Existe uma tendência a se fazer mais uso da água subterrânea diante de escassez?
A água subterrânea é uma reserva estratégica. No interior do estado de São Paulo, a grande maioria dos municípios usa água dos aquíferos Botucatu e Bauru, que são muito generosos. Mas muitas vezes é mais fácil barrar um riacho e usar a água diretamente; a desvantagem é que é preciso um tratamento mais severo, porque está sujeita a poluição.

Existem negociações sobre privatização de aquíferos?
Não que eu tenha conhecimento. A ideia da privatização é algo retórico; a água é um bem público, está na Carta Magna. O município concede, para uma autarquia pública ou para uma empresa privada, o direito de explorar o serviço de tratamento de água e esgoto. Não vejo como seja possível privatizar um aquífero. Uma fábrica pode furar um poço e ter acesso à água, mas o uso é regulamentado – no estado de São Paulo, pelo Departamento de Águas e Energia Elétrica.

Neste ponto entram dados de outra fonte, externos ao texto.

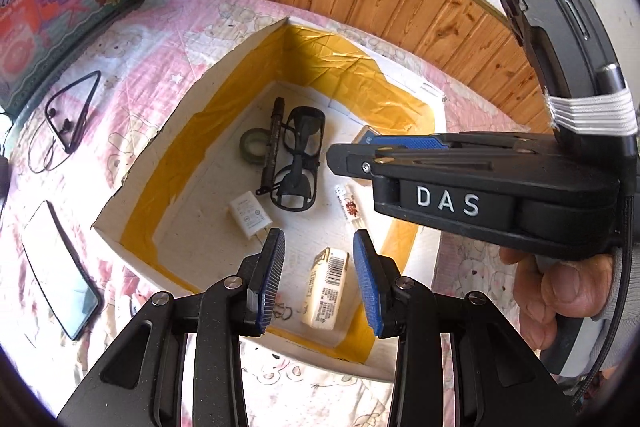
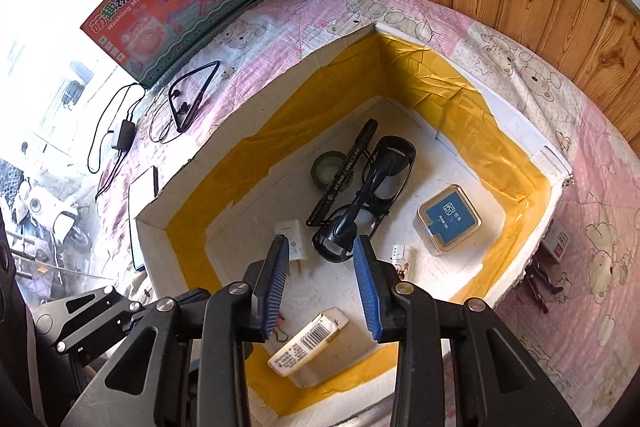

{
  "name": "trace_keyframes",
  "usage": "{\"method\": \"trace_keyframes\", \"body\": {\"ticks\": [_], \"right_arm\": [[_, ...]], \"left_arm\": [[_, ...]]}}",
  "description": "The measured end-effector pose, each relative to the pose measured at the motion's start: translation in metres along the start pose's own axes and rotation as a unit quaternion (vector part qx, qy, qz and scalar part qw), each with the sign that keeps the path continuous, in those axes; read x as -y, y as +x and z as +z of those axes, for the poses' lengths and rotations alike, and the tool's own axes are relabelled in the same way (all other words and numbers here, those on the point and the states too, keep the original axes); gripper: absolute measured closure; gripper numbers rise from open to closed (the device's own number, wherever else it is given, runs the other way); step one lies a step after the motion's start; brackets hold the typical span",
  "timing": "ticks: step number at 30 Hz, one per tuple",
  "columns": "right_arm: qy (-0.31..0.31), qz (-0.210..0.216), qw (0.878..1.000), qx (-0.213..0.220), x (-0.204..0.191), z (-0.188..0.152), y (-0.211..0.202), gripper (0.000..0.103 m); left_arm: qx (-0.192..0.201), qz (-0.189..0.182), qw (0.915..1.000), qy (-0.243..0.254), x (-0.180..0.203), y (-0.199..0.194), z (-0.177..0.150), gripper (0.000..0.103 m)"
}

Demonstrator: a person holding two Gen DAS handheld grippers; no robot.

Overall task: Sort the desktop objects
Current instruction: 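Move both tools back from the box toward the action figure and staples box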

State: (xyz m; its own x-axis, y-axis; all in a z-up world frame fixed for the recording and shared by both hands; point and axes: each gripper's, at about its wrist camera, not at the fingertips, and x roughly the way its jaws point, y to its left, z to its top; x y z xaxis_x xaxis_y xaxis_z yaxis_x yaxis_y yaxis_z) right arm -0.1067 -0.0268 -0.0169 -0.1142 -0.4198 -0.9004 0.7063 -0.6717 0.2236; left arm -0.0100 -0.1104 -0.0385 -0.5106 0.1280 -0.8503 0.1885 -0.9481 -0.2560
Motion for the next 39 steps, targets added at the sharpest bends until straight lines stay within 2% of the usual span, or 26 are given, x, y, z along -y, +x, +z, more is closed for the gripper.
{"method": "trace_keyframes", "body": {"ticks": [6,13,19,25,29,35,39], "right_arm": [[-0.033,-0.017,0.999,0.031,-0.015,-0.022,-0.024,0.063],[-0.057,-0.037,0.989,0.130,-0.024,-0.053,-0.070,0.061],[-0.052,-0.018,0.981,0.188,-0.028,-0.070,-0.097,0.058],[-0.051,0.007,0.980,0.191,-0.029,-0.084,-0.098,0.056],[-0.041,0.039,0.980,0.193,-0.019,-0.092,-0.104,0.056],[-0.006,0.087,0.973,0.213,0.014,-0.100,-0.129,0.056],[0.021,0.095,0.968,0.231,0.041,-0.104,-0.147,0.056]], "left_arm": [[0.027,0.017,0.9995,0.004,0.003,-0.014,-0.001,0.066],[0.043,0.024,0.9987,0.010,0.008,-0.025,-0.006,0.065],[0.045,0.032,0.9984,0.014,0.014,-0.028,-0.011,0.065],[0.053,0.052,0.9970,0.024,0.019,-0.032,-0.017,0.065],[0.084,0.062,0.9940,0.032,0.024,-0.043,-0.019,0.065],[0.122,0.028,0.9894,0.074,0.053,-0.054,-0.023,0.065],[0.129,0.008,0.9842,0.121,0.085,-0.050,-0.028,0.066]]}}
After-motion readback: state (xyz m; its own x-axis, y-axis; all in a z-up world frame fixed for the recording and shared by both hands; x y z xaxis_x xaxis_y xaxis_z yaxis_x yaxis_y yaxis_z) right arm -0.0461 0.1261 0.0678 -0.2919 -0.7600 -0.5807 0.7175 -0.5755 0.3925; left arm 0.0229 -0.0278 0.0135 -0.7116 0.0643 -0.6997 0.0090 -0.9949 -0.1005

Como você vê a mobilização em torno de um Fórum Alternativo?
Também aconteceu em Marselha, na França. São pessoas que têm uma ideologia e querem promover determinados pontos de vista. Em Brasília, o mote será “Água não é mercadoria”. Ou seja, fala da privatização da água, isso que digo não ser possível. Aparentemente eles são contra o envolvimento do setor privado nas concessões dos serviços de água e saneamento. Nós não temos posições contra ou a favor, muito pelo contrário: cada um levanta seu ponto e surgem debates.

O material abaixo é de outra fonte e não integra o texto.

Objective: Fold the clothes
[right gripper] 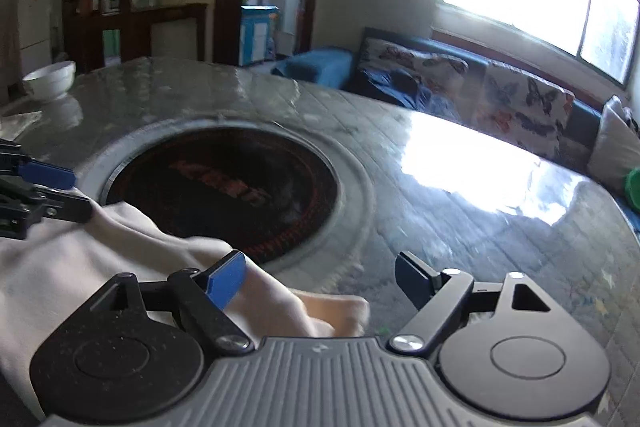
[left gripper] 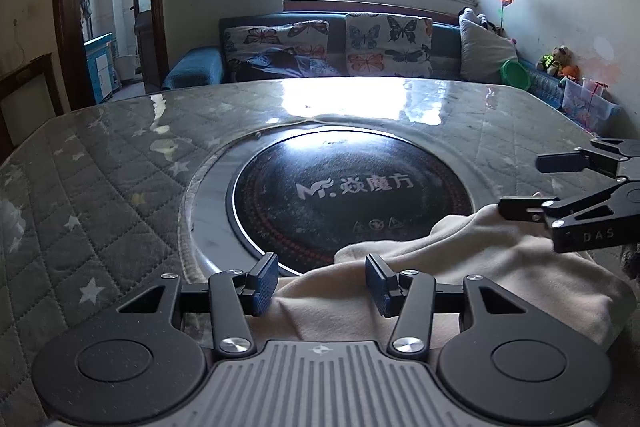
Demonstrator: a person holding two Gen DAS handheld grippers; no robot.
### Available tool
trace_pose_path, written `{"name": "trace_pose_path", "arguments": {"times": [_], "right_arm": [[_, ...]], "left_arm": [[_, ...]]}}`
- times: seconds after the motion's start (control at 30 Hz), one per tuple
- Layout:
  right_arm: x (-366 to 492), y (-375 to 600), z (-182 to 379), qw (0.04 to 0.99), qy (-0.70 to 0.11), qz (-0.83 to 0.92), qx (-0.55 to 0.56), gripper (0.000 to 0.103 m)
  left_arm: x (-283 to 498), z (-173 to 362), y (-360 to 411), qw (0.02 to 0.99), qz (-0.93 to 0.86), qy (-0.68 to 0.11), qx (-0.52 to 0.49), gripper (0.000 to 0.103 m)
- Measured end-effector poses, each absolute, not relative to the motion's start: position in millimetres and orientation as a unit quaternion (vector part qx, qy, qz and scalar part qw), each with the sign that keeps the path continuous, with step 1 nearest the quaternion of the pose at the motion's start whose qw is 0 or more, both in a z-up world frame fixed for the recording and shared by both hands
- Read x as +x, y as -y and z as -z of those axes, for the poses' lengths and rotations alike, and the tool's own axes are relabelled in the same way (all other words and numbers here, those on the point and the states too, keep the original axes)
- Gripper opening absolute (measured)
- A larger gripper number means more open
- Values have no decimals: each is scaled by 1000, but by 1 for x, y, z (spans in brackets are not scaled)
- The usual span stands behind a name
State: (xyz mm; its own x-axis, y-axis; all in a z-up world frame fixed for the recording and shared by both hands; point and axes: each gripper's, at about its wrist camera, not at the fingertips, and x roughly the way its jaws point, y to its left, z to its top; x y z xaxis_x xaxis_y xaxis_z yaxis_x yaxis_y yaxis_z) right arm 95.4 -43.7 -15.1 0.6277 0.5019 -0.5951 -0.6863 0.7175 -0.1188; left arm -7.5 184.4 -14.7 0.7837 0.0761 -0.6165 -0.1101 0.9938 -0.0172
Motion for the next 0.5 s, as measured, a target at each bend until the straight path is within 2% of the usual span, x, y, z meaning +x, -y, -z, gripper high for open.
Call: {"name": "trace_pose_path", "arguments": {"times": [0.37, 0.5], "right_arm": [[94, 29, 15, 878, -273, -349, -182, 85], [78, 36, 0, 882, -246, -361, -179, 99]], "left_arm": [[-2, 17, -188, 940, -56, -335, -32, 54], [-14, 7, -187, 945, -59, -320, -37, 57]]}}
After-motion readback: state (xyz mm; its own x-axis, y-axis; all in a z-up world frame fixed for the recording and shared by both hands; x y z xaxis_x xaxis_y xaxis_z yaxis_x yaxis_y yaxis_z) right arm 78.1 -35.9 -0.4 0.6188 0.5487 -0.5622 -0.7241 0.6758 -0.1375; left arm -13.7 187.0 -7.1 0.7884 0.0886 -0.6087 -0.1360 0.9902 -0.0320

O Conselho Mundial da Água não tem posições definidas?
O conselho trabalha na linha do fórum, não quer impor posições. Queremos motivar a classe política para a importância da água, mas não temos uma opinião em relação à concessão de serviços de água e saneamento. Tanto público quanto privado está ótimo, o importante é que seja eficiente. Produzimos conhecimento na área de segurança hídrica: damos exemplos de lugares do mundo que fizeram um bom trabalho em aumentar a resiliência às mudanças climáticas, temos publicações sobre que tipos de financiamento podem ser usados para a infraestrutura hídrica, disponíveis no site worldwatercouncil.org.

Dá para ser otimista?
Acho que sim, estamos muito melhor do que estávamos. O estado de São Paulo, por exemplo, superou em 2014 uma crise hídrica parecida com a atual na Cidade do Cabo, na África do Sul, por meio de planejamento, infraestrutura, obras e serviços que foram postos em lugar. Além disso, a população reduziu o uso em 15%.

Estaríamos prontos para outro 2014?
Sim, estamos prontos. Espero que não aconteça, evidentemente. Há tomadores de decisão envolvidos nesse processo que já têm a visão de que água é um elemento fundamental para o desenvolvimento do território.